Seither lebt er einsam in seinem Arbeitszimmer und verkommt – er, der einst gefeierte Anwalt, nun mit Ende 40 dem Alkohol verfallen und ohne emotionale Beziehung zu seiner inzwischen erwachsenen Tochter, mit der er jeden Tag wortlos lediglich die Mahlzeiten einnimmt.

„Ein guter Ofen, dunkelroter Rotwein und Bücher, alle Bücher dieser Welt. Das war Loursats Welt.“

Doch eines Nachts liegt in seiner kaum mehr genutzten und fast leeren Villa ein Toter – und Loursat erfährt vom Doppelleben der seiner ansonsten biederen Tochter. Der Tote, ein kleiner Gauner, den die Clique mit einem gestohlenen Auto angefahren hatte und hier versorgt werden sollte, wurde offenbar von einem der jungen Leute erschossen.

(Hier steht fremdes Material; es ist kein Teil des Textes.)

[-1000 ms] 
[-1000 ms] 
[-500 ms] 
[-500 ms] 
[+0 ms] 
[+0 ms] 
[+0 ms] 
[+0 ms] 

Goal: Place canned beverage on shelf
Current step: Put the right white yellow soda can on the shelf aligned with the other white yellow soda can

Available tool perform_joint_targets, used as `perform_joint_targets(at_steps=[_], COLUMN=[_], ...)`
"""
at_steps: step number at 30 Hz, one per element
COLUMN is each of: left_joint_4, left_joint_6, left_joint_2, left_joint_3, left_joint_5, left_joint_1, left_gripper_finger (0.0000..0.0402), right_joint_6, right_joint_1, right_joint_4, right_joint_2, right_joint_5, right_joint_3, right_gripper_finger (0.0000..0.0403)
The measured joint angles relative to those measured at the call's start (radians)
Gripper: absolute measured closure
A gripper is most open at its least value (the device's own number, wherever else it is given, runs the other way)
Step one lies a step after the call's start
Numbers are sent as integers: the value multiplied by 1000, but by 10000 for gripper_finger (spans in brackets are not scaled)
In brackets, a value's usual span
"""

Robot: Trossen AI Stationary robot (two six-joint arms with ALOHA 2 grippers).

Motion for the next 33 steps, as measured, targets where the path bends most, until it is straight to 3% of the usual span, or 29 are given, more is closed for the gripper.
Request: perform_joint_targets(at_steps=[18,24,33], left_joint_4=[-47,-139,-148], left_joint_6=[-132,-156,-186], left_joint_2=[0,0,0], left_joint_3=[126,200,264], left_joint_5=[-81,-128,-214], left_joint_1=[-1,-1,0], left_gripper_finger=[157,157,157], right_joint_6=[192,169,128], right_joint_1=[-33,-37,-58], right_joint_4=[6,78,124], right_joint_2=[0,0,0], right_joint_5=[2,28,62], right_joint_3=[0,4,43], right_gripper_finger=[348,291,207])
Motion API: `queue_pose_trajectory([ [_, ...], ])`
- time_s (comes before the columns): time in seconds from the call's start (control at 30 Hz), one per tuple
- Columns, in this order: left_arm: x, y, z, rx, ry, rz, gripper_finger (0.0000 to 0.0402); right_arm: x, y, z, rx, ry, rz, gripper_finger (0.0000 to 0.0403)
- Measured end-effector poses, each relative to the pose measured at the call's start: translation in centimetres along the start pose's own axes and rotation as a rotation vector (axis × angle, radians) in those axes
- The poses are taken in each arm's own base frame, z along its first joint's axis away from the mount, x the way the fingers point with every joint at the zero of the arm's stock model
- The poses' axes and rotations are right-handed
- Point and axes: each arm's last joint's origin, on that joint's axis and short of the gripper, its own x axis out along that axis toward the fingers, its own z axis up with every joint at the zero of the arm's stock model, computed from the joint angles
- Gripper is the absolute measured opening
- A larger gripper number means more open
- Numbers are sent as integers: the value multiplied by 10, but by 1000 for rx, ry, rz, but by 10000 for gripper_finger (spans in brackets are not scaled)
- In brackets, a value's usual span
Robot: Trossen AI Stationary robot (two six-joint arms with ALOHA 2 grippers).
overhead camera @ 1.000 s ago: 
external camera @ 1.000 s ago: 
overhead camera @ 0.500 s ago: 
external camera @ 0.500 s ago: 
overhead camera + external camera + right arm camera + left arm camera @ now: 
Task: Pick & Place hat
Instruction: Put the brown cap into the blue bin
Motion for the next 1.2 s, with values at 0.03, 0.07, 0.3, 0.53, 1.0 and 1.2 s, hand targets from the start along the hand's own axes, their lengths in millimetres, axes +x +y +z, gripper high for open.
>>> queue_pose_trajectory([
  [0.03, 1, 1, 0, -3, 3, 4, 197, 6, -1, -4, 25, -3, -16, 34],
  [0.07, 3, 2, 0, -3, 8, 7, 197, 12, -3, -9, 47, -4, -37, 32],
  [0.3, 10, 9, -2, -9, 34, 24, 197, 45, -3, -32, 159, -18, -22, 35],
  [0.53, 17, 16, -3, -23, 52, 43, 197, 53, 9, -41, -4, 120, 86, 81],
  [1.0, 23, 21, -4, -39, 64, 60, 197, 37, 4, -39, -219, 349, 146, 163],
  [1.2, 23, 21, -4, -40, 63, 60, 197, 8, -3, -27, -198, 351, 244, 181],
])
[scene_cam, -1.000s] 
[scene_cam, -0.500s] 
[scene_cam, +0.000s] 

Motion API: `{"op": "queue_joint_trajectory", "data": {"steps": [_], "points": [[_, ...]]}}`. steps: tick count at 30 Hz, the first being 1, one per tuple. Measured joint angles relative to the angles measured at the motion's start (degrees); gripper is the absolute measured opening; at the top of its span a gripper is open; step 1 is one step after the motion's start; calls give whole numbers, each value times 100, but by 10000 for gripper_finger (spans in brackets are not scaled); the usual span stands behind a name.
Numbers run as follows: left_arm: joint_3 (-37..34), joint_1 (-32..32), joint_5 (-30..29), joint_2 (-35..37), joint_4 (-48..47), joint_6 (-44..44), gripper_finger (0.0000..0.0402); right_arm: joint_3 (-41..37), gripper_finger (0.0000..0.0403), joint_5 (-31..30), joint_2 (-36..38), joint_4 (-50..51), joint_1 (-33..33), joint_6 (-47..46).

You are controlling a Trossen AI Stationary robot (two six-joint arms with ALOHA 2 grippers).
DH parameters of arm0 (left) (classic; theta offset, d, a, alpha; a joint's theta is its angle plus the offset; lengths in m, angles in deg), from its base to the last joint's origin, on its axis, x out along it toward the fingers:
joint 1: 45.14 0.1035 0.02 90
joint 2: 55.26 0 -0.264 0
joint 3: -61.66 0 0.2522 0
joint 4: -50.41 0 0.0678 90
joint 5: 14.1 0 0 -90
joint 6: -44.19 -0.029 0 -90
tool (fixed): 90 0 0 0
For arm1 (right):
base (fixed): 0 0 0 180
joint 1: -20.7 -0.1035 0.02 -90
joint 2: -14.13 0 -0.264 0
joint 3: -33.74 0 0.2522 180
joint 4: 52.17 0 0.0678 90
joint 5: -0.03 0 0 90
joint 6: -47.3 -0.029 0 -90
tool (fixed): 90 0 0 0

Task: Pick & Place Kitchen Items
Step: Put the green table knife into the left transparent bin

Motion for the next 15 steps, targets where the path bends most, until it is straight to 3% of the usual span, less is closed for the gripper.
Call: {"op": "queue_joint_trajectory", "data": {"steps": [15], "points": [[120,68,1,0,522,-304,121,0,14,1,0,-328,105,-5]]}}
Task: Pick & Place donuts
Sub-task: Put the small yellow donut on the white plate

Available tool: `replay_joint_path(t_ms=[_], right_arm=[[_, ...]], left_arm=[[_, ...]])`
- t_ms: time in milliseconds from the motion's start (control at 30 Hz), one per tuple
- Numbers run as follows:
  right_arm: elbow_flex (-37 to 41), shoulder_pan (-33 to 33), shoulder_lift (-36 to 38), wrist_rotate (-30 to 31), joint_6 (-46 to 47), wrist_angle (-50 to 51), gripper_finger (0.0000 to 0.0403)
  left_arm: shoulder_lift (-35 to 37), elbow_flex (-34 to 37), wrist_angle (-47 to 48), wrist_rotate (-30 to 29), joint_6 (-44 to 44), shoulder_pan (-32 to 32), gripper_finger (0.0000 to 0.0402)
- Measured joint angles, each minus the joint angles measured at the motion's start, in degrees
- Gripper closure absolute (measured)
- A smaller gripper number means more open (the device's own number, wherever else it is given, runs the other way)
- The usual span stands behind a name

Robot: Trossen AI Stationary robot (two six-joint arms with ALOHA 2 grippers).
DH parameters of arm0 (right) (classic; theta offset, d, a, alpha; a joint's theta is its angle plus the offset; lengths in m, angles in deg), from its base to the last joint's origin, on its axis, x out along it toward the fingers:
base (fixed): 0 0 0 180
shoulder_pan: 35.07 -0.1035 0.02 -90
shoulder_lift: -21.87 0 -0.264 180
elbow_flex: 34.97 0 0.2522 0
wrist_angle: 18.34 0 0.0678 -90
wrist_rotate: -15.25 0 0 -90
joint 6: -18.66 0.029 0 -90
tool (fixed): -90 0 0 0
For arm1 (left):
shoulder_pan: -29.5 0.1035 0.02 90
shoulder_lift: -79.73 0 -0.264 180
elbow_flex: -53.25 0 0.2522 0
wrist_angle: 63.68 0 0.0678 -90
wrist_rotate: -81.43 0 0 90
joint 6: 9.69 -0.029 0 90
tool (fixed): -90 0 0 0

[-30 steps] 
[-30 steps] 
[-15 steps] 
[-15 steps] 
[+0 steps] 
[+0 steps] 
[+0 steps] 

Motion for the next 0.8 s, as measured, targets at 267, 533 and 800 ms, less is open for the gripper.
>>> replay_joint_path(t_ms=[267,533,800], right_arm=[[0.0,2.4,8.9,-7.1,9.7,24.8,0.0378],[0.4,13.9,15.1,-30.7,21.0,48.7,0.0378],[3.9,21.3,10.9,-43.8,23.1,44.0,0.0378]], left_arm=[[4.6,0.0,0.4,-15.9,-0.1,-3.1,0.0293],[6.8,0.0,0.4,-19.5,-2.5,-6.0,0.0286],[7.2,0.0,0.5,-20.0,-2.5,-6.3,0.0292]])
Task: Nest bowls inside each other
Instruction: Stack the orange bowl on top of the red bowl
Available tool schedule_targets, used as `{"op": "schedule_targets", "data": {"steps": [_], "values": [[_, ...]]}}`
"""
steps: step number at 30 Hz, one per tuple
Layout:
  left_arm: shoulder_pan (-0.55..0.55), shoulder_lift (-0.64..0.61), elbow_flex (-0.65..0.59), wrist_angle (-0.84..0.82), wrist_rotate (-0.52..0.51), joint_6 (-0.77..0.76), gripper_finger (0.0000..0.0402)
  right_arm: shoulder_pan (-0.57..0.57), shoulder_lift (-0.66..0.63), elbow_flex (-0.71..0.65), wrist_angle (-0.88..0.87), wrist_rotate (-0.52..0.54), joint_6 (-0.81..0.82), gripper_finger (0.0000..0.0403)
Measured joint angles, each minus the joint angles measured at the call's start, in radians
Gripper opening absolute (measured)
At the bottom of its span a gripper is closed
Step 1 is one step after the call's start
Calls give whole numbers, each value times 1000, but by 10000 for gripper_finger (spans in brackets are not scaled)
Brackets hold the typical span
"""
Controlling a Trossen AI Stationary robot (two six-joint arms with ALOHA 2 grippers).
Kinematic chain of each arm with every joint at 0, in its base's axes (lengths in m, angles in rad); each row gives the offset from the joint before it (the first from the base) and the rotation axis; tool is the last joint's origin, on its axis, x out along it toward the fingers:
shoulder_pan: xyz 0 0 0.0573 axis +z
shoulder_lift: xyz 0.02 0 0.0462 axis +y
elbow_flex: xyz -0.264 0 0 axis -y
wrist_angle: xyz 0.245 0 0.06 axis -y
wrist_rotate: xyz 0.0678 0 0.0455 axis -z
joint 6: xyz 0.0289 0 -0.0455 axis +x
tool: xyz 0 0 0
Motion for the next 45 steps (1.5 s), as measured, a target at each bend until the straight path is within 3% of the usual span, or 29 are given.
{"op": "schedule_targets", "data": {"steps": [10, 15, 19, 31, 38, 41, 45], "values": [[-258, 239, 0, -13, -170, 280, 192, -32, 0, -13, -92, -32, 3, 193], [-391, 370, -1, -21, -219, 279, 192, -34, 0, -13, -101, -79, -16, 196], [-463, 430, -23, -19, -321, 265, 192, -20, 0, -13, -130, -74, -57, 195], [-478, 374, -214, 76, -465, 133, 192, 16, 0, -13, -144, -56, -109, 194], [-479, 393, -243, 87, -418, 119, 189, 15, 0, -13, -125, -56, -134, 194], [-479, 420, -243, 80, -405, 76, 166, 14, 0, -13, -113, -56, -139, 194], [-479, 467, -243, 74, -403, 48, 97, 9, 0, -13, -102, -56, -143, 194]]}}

Doch wer aus der Clique seiner Tochter hatte den Schuss abgegeben? Und warum?  L’ennui, die Langeweile, ist besonders in der französischen Literatur ein zentraler Begriff. Fast alle sind Kinder aus gutem Hause, gehören zur „jeunesse dorré„. Wer dazu gehören will und von zu Hause aus kein Geld hat, wird gedemütigt, muss Initiationsriten durchlaufen, zu denen durchaus auch Straftaten wie das Stehlen eines Autos gehören.

Die Staatsanwaltschaft ermittelt dezent im Hause von Maître Loursat  -man ist verwandt. Ein junger Mann wird verhaftet. Doch ist der mittellose Emile Manu nicht nur ein Bauernopfer der anderen jungen Leute aus den reichen Familien dieser Stadt? Loursat wird langsam wach und nimmt die Sache selber in die Hand. Er recherchiert und übernimmt die Verteidigung des jungen Manu, er, in dessen Haus ein Mord geschehen ist, er, der sich selbst kaum mehr unter Kontrolle hat, er, der offenbar nicht weiß, was seine eigene Tochter treibt. Die kleine Stadt ist in heller Aufruhr.

Es ist immer wieder erstaunlich, welch unterschiedlichen Sujets Simenon in der Lage war zu inszenieren. Auch dieser Roman aus dem Jahre 1938 bietet eine präzise Analyse gesellschaftlicher Verhältnisse und daraus möglicher bzw. unmöglicher Entwicklungen. Der Mensch als Opfer seiner Verhältnisse, das war Simenons Thema.